| Work request |
Without the pictures, give the records again exactly as they appear.

| Records to use |
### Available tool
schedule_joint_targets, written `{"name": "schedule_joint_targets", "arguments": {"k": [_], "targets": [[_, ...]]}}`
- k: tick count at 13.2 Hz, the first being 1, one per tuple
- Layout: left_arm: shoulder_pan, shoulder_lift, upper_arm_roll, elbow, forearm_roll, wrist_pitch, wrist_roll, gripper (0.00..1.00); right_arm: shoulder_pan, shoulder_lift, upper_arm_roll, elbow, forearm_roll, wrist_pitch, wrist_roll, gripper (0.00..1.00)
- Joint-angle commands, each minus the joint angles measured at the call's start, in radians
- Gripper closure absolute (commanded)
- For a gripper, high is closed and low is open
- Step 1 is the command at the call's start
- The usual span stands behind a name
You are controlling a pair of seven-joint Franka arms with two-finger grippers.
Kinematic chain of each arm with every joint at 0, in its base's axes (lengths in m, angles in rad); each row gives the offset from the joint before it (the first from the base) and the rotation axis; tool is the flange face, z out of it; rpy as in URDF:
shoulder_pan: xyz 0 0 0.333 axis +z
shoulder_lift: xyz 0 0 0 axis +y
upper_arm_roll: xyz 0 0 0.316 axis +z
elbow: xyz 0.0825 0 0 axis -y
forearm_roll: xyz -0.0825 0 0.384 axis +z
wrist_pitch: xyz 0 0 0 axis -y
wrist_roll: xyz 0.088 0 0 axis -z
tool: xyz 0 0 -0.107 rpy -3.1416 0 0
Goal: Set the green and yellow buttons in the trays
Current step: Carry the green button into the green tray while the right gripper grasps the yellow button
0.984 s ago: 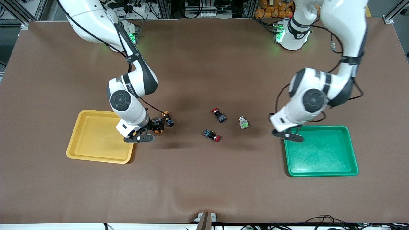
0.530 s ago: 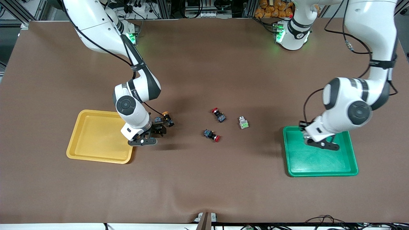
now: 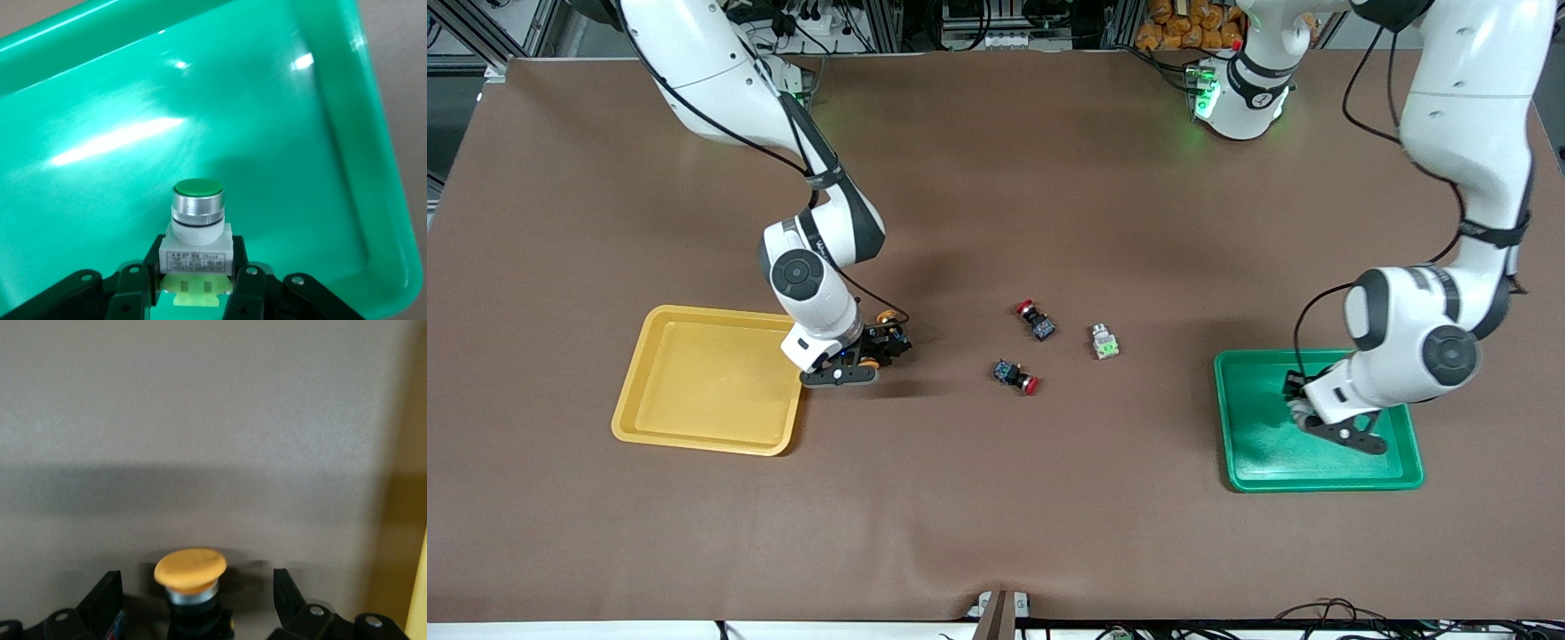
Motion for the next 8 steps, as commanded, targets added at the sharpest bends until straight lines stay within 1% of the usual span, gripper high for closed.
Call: {"name": "schedule_joint_targets", "arguments": {"k": [1, 3, 7, 8], "targets": [[-0.011, 0.03, 0.002, 0.015, 0.008, 0.04, 0.005, 1.0, 0.019, -0.107, -0.008, -0.102, 0.013, -0.009, 0.007, 0.0], [-0.008, 0.033, 0.002, 0.014, 0.014, 0.046, 0.017, 1.0, 0.016, -0.115, -0.009, -0.108, 0.013, -0.02, -0.005, 0.0], [-0.011, 0.05, 0.002, 0.006, 0.012, 0.072, 0.016, 1.0, 0.007, -0.101, -0.009, -0.117, 0.011, 0.026, -0.024, 0.0], [-0.012, 0.05, 0.002, 0.006, 0.014, 0.072, 0.016, 0.89, 0.007, -0.098, -0.009, -0.117, 0.011, 0.026, -0.024, 0.0]]}}
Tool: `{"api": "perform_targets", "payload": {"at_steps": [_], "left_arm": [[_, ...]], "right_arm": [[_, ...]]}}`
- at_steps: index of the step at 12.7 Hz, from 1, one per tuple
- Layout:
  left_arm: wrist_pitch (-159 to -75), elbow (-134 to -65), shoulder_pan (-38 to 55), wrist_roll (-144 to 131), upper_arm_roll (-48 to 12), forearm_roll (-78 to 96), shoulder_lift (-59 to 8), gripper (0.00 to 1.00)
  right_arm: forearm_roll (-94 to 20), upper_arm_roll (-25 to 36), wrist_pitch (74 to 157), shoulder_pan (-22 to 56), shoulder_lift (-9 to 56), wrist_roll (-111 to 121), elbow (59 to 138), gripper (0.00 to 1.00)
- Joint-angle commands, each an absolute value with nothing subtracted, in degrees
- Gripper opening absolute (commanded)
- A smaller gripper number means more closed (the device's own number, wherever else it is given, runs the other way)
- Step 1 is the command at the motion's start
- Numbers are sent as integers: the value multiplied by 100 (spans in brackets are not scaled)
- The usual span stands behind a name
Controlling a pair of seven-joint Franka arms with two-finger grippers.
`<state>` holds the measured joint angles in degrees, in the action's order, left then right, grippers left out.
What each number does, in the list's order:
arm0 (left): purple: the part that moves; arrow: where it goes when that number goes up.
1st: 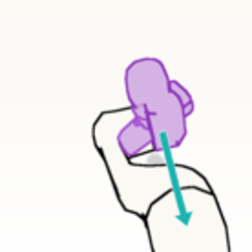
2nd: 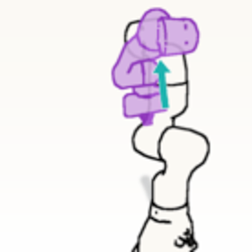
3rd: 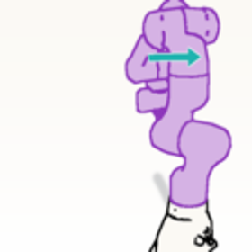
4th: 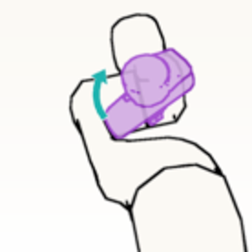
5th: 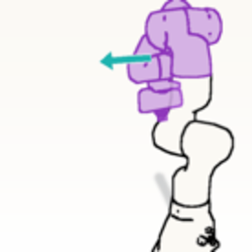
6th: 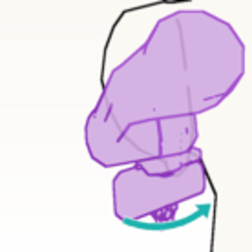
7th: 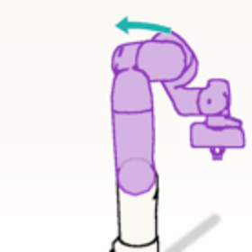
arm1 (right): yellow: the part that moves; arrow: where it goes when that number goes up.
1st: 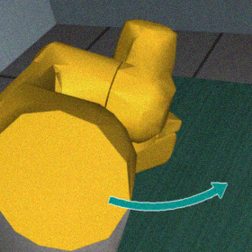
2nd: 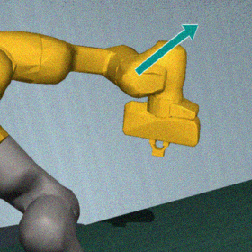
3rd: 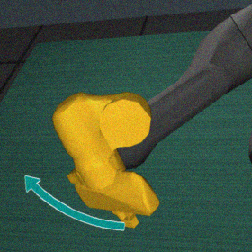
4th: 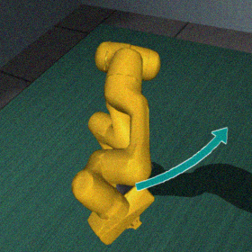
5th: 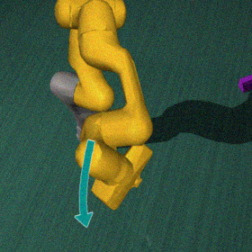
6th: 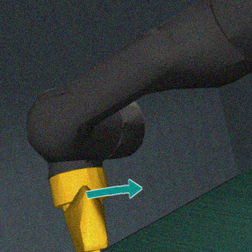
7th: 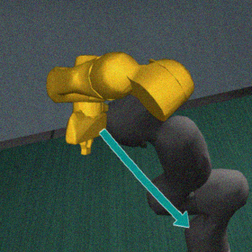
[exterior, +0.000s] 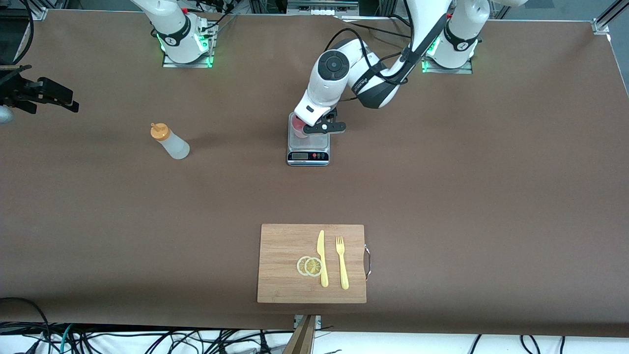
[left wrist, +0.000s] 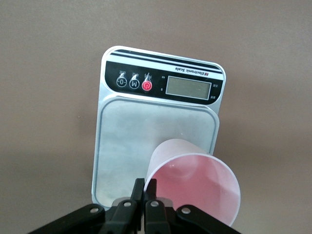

| Response |
### Available tool
schedule_joint_targets, written `{"name": "schedule_joint_targets", "arguments": {"k": [_], "targets": [[_, ...]]}}`
- k: tick count at 13.2 Hz, the first being 1, one per tuple
- Layout: left_arm: shoulder_pan, shoulder_lift, upper_arm_roll, elbow, forearm_roll, wrist_pitch, wrist_roll, gripper (0.00..1.00); right_arm: shoulder_pan, shoulder_lift, upper_arm_roll, elbow, forearm_roll, wrist_pitch, wrist_roll, gripper (0.00..1.00)
- Joint-angle commands, each minus the joint angles measured at the call's start, in radians
- Gripper closure absolute (commanded)
- For a gripper, high is closed and low is open
- Step 1 is the command at the call's start
- The usual span stands behind a name
You are controlling a pair of seven-joint Franka arms with two-finger grippers.
Kinematic chain of each arm with every joint at 0, in its base's axes (lengths in m, angles in rad); each row gives the offset from the joint before it (the first from the base) and the rotation axis; tool is the flange face, z out of it; rpy as in URDF:
shoulder_pan: xyz 0 0 0.333 axis +z
shoulder_lift: xyz 0 0 0 axis +y
upper_arm_roll: xyz 0 0 0.316 axis +z
elbow: xyz 0.0825 0 0 axis -y
forearm_roll: xyz -0.0825 0 0.384 axis +z
wrist_pitch: xyz 0 0 0 axis -y
wrist_roll: xyz 0.088 0 0 axis -z
tool: xyz 0 0 -0.107 rpy -3.1416 0 0
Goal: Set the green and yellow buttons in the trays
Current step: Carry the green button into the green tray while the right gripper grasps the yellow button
0.984 s ago: 
0.530 s ago: 
now: 
Motion for the next 8 steps, as commanded, targets added at the sharpest bends until straight lines stay within 1% of the usual span, gripper high for closed.
Call: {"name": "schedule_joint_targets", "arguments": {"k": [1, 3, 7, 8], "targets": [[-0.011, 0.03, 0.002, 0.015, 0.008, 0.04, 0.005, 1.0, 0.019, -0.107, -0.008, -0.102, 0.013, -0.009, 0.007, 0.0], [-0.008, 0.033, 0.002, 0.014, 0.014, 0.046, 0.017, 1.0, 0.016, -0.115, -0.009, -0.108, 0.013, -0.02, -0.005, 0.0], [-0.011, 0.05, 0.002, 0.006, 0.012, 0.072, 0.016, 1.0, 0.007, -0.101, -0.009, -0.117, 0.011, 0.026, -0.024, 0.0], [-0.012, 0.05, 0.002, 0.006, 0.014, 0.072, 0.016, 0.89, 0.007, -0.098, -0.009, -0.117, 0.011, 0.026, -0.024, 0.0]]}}
Tool: `{"api": "perform_targets", "payload": {"at_steps": [_], "left_arm": [[_, ...]], "right_arm": [[_, ...]]}}`
- at_steps: index of the step at 12.7 Hz, from 1, one per tuple
- Layout:
  left_arm: wrist_pitch (-159 to -75), elbow (-134 to -65), shoulder_pan (-38 to 55), wrist_roll (-144 to 131), upper_arm_roll (-48 to 12), forearm_roll (-78 to 96), shoulder_lift (-59 to 8), gripper (0.00 to 1.00)
  right_arm: forearm_roll (-94 to 20), upper_arm_roll (-25 to 36), wrist_pitch (74 to 157), shoulder_pan (-22 to 56), shoulder_lift (-9 to 56), wrist_roll (-111 to 121), elbow (59 to 138), gripper (0.00 to 1.00)
- Joint-angle commands, each an absolute value with nothing subtracted, in degrees
- Gripper opening absolute (commanded)
- A smaller gripper number means more closed (the device's own number, wherever else it is given, runs the other way)
- Step 1 is the command at the motion's start
- Numbers are sent as integers: the value multiplied by 100 (spans in brackets are not scaled)
- The usual span stands behind a name
Controlling a pair of seven-joint Franka arms with two-finger grippers.
`<state>` holds the measured joint angles in degrees, in the action's order, left then right, grippers left out.
What each number does, in the list's order:
arm0 (left): purple: the part that moves; arrow: where it goes when that number goes up.
1st: 
2nd: 
3rd: 
4th: 
5th: 
6th: 
7th: 
arm1 (right): yellow: the part that moves; arrow: where it goes when that number goes up.
1st: 
2nd: 
3rd: 
4th: 
5th: 
6th: 
7th: 
[exterior, +0.000s] 
[left wrist, +0.000s] 

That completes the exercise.